Je pense que nous sommes aujourd’hui en situation de stagnation. Cette phase – la formation de ce type de terrain d’action – a plus ou moins abouti. Par exemple, Luanda, la capitale de l’Angola, est devenue l’une des villes les plus chères au monde dans un pays où l’on trouve aussi la pauvreté la plus extrême. Mais en même temps, elle est en train de devenir la ville la plus chère pour un déplacement professionnel.
Ces vingt-cinq dernières années environ, la ville globale est devenue un espace de frontière où se rencontrent deux types d’acteurs : l’acteur mondial de plus en plus standardisé – l’acteur économique, et l’économie nationale figée. L’espace de frontière est pour moi un espace où des acteurs de différents mondes se rencontrent. Cependant, il n’existe pas de règles qui régissent ce rendez-vous, mais à la place il y a un espace pour cette rencontre : la ville globale. Tout a été standardisé en matière de normes de reporting financier, de comptabilité, de bonnes pratiques des affaires, d’investissements, et c’est un vrai bazar. Par conséquent, cet espace – un espace très extrême, l’espace frontière d’aujourd’hui – n’est actuellement pas situé aux contours d’un empire, mais juste là, dans la ville.

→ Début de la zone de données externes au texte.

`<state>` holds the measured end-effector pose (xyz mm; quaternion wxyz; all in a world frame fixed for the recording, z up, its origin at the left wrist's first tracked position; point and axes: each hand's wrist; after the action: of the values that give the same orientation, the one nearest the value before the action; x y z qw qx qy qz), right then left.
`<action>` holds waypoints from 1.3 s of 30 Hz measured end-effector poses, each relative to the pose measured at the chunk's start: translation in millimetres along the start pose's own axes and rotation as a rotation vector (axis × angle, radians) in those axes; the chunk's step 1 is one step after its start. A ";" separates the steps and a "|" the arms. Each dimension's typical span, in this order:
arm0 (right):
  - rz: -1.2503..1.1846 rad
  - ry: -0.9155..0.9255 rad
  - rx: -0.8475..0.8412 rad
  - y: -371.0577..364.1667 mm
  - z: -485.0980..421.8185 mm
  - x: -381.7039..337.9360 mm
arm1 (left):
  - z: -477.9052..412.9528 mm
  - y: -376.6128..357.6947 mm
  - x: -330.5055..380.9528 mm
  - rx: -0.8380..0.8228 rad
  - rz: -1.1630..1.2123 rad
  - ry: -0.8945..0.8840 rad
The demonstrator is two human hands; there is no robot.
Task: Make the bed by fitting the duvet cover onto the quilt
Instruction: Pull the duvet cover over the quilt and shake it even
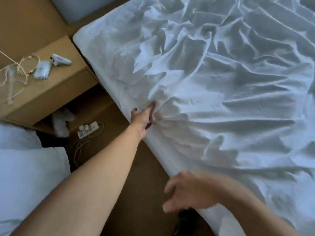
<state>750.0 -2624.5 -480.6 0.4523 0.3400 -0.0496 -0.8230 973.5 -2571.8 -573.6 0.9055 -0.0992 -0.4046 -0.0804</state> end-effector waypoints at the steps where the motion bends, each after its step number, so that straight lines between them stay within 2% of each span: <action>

La question sociale revient donc désormais à savoir ce que cet espace rend visible, à identifier sa fonction stratégique, et ce qui le rend différent d’autres espaces. C’est une question sociale très spécifique qui, sur un plan rhétorique, pourrait être posée à propos de l’espace national, mais qui en pratique concerne un espace infranational, et ce en raison de l’épuisement du contrat social libéral, qui a fonctionné, quoique de façon imparfaite, mais qui est à présent rompu puisqu’il conduit aujourd’hui à l’appauvrissement des classes moyennes modestes, lesquelles ont historiquement constitué l’acteur social stratégique.

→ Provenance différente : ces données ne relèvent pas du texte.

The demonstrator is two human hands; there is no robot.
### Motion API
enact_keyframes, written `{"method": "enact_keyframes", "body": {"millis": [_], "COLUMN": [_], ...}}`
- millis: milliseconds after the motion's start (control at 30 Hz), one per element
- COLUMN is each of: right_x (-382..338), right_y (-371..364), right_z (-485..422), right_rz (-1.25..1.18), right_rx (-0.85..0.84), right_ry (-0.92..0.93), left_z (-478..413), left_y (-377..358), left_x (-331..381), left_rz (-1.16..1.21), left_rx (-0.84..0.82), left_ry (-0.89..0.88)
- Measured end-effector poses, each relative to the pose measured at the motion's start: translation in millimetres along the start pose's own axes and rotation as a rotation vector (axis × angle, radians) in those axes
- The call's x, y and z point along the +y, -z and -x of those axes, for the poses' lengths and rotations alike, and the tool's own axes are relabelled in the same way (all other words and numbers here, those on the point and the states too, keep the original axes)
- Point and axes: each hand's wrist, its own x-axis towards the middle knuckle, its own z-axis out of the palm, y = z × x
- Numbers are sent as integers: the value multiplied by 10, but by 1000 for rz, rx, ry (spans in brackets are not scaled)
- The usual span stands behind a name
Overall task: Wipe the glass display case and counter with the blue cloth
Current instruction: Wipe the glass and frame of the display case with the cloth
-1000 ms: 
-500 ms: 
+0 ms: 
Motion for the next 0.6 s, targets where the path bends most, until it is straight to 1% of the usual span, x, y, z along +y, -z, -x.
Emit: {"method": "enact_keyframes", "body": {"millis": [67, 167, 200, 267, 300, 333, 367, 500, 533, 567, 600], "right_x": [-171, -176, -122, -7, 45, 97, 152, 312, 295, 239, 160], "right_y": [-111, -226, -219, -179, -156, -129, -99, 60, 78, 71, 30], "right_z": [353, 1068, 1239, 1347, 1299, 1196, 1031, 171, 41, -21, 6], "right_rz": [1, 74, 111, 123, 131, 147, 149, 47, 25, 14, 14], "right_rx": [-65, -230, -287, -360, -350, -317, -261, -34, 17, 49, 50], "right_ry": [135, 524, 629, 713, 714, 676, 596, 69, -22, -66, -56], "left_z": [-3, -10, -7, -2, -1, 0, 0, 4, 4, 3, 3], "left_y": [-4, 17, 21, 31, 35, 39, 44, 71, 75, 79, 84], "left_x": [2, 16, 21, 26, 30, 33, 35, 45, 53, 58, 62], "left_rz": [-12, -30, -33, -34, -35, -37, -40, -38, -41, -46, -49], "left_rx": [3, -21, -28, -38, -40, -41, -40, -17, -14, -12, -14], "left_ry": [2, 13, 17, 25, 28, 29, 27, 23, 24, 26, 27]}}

Les mouvements Occupy qui ont eu lieu avec l’implication des filles et des fils de la classe moyenne sont en perte de vitesse. La ville d’aujourd’hui, surtout lorsqu’elle a été à l’avant-garde de cette transformation économique radicale, est désormais le lieu de ce type de rencontre. Nous sommes dans une phase de stagnation au niveau économique et au niveau architectural, et la nouvelle phase d’avant-garde possible, cette phase qui nous ferait réellement entrer en terre inconnue, est intimement liée à la question sociale. Cela impliquerait aussi la mise en place de différents types d’architecture, d’une organisation différente, et d’une organisation matérielle de l’espace urbain.